Return all of the data verbatim, dropping any picture.

--- START ---

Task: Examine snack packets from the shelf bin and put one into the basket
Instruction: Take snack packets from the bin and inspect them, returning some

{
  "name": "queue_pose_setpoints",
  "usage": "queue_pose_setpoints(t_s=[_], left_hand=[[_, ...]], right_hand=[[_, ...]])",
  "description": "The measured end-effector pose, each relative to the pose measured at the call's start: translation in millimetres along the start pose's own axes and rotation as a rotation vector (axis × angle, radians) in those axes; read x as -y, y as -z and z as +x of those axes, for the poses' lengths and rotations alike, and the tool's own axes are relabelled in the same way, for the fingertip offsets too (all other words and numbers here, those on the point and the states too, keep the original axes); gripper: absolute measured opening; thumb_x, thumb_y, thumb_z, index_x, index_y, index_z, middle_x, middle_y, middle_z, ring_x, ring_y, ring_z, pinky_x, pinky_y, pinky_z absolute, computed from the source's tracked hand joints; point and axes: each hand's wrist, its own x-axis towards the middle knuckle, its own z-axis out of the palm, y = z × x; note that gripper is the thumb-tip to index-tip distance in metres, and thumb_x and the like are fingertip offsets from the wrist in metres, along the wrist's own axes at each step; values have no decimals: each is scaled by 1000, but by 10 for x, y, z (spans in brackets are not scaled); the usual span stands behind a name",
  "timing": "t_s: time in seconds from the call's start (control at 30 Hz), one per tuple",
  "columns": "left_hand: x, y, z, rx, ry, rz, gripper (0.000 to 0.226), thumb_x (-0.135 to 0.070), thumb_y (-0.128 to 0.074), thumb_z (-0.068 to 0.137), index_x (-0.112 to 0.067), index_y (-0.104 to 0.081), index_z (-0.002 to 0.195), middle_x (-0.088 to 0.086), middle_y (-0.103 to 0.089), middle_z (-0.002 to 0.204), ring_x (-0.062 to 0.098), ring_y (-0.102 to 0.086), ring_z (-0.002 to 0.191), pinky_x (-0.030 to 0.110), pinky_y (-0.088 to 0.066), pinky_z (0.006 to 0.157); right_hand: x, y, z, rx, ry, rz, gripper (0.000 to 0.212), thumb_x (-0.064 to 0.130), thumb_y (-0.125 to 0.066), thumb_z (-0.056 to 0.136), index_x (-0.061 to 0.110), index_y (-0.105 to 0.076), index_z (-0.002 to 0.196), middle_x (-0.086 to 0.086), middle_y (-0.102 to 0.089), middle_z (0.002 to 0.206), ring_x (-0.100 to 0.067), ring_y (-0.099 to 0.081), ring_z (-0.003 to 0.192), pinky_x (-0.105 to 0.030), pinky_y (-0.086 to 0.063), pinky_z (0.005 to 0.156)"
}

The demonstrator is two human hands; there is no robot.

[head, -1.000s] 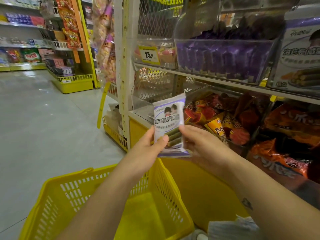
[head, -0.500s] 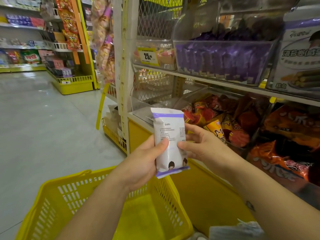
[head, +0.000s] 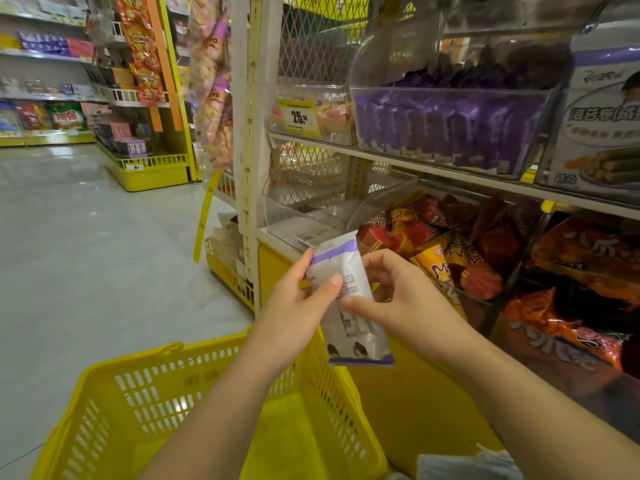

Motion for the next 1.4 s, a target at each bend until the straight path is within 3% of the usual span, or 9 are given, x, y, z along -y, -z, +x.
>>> queue_pose_setpoints(t_s=[0.13,0.27,0.37,0.53,0.67,0.83,1.13,1.27,1.4], left_hand=[[-44,20,-8,-70,-12,133,70,-36,-62,80,-36,-39,146,-20,-68,111,1,-70,89,37,-61,76],[-50,6,-17,-75,-10,285,81,-37,-54,65,-37,-40,145,-31,-62,97,-8,-66,72,15,-52,58],[-36,-4,1,-64,28,275,78,-33,-52,62,-36,-46,140,-23,-66,104,-1,-68,81,32,-59,73],[-20,4,8,-162,5,210,56,-41,-47,72,-31,-60,126,-10,-70,108,12,-67,98,45,-57,86],[22,67,12,-108,-16,163,44,-29,-46,91,-26,-59,132,-4,-72,108,23,-69,97,49,-57,85],[92,133,69,20,-4,32,41,-10,-44,101,-23,-52,139,-8,-73,111,11,-69,102,34,-60,79],[229,34,107,40,-62,-53,93,-14,-71,72,-44,-27,148,-16,-54,138,11,-59,120,43,-55,93],[259,44,98,125,-91,-2,106,4,-69,79,-49,-12,151,-25,-56,129,-2,-63,106,26,-57,80],[221,34,67,210,-72,-17,114,3,-69,76,-52,-2,150,-19,-48,136,-5,-64,103,31,-58,81]], right_hand=[[24,-11,-20,-21,39,-113,35,19,-77,79,21,-56,108,7,-70,101,2,-59,68,-28,-55,69],[48,-26,-44,8,77,-242,38,25,-78,77,26,-57,107,12,-68,100,-9,-62,63,-29,-55,61],[46,-54,-50,22,92,-277,38,25,-79,75,26,-58,107,13,-67,98,-4,-55,56,-30,-50,59],[55,-98,-38,17,111,-279,39,28,-79,74,29,-58,107,14,-67,97,-1,-54,54,-20,-44,53],[62,-66,-3,4,94,-197,39,25,-80,74,29,-61,108,12,-70,98,-12,-67,71,-37,-56,67],[21,-22,28,0,58,-111,35,21,-79,76,31,-65,107,13,-73,95,-19,-70,81,-44,-57,73],[8,-60,92,-17,-1,74,35,6,-74,81,15,-64,114,0,-75,98,-14,-72,87,-41,-59,78],[-10,-65,129,-40,-22,142,35,3,-72,82,15,-64,113,-2,-75,97,-17,-73,85,-41,-60,78],[-62,-54,153,-49,-54,194,35,5,-73,81,15,-64,114,-2,-76,96,-17,-73,84,-37,-61,74]])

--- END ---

◆ Output of the task:
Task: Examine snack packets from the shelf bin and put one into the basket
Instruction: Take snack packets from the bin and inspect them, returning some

{
  "name": "queue_pose_setpoints",
  "usage": "queue_pose_setpoints(t_s=[_], left_hand=[[_, ...]], right_hand=[[_, ...]])",
  "description": "The measured end-effector pose, each relative to the pose measured at the call's start: translation in millimetres along the start pose's own axes and rotation as a rotation vector (axis × angle, radians) in those axes; read x as -y, y as -z and z as +x of those axes, for the poses' lengths and rotations alike, and the tool's own axes are relabelled in the same way, for the fingertip offsets too (all other words and numbers here, those on the point and the states too, keep the original axes); gripper: absolute measured opening; thumb_x, thumb_y, thumb_z, index_x, index_y, index_z, middle_x, middle_y, middle_z, ring_x, ring_y, ring_z, pinky_x, pinky_y, pinky_z absolute, computed from the source's tracked hand joints; point and axes: each hand's wrist, its own x-axis towards the middle knuckle, its own z-axis out of the palm, y = z × x; note that gripper is the thumb-tip to index-tip distance in metres, and thumb_x and the like are fingertip offsets from the wrist in metres, along the wrist's own axes at each step; values have no decimals: each is scaled by 1000, but by 10 for x, y, z (spans in brackets are not scaled); the usual span stands behind a name",
  "timing": "t_s: time in seconds from the call's start (control at 30 Hz), one per tuple",
  "columns": "left_hand: x, y, z, rx, ry, rz, gripper (0.000 to 0.226), thumb_x (-0.135 to 0.070), thumb_y (-0.128 to 0.074), thumb_z (-0.068 to 0.137), index_x (-0.112 to 0.067), index_y (-0.104 to 0.081), index_z (-0.002 to 0.195), middle_x (-0.088 to 0.086), middle_y (-0.103 to 0.089), middle_z (-0.002 to 0.204), ring_x (-0.062 to 0.098), ring_y (-0.102 to 0.086), ring_z (-0.002 to 0.191), pinky_x (-0.030 to 0.110), pinky_y (-0.088 to 0.066), pinky_z (0.006 to 0.157); right_hand: x, y, z, rx, ry, rz, gripper (0.000 to 0.212), thumb_x (-0.064 to 0.130), thumb_y (-0.125 to 0.066), thumb_z (-0.056 to 0.136), index_x (-0.061 to 0.110), index_y (-0.105 to 0.076), index_z (-0.002 to 0.196), middle_x (-0.086 to 0.086), middle_y (-0.102 to 0.089), middle_z (0.002 to 0.206), ring_x (-0.100 to 0.067), ring_y (-0.099 to 0.081), ring_z (-0.003 to 0.192), pinky_x (-0.105 to 0.030), pinky_y (-0.086 to 0.063), pinky_z (0.005 to 0.156)"
}

The demonstrator is two human hands; there is no robot.

[head, -1.000s] 
[head, -0.500s] 
[head, +0.000s] 

Motion for the next 1.4 s, a target at each bend until the straight path is within 3% of the usual span, or 9 are given, x, y, z along -y, -z, +x.
>>> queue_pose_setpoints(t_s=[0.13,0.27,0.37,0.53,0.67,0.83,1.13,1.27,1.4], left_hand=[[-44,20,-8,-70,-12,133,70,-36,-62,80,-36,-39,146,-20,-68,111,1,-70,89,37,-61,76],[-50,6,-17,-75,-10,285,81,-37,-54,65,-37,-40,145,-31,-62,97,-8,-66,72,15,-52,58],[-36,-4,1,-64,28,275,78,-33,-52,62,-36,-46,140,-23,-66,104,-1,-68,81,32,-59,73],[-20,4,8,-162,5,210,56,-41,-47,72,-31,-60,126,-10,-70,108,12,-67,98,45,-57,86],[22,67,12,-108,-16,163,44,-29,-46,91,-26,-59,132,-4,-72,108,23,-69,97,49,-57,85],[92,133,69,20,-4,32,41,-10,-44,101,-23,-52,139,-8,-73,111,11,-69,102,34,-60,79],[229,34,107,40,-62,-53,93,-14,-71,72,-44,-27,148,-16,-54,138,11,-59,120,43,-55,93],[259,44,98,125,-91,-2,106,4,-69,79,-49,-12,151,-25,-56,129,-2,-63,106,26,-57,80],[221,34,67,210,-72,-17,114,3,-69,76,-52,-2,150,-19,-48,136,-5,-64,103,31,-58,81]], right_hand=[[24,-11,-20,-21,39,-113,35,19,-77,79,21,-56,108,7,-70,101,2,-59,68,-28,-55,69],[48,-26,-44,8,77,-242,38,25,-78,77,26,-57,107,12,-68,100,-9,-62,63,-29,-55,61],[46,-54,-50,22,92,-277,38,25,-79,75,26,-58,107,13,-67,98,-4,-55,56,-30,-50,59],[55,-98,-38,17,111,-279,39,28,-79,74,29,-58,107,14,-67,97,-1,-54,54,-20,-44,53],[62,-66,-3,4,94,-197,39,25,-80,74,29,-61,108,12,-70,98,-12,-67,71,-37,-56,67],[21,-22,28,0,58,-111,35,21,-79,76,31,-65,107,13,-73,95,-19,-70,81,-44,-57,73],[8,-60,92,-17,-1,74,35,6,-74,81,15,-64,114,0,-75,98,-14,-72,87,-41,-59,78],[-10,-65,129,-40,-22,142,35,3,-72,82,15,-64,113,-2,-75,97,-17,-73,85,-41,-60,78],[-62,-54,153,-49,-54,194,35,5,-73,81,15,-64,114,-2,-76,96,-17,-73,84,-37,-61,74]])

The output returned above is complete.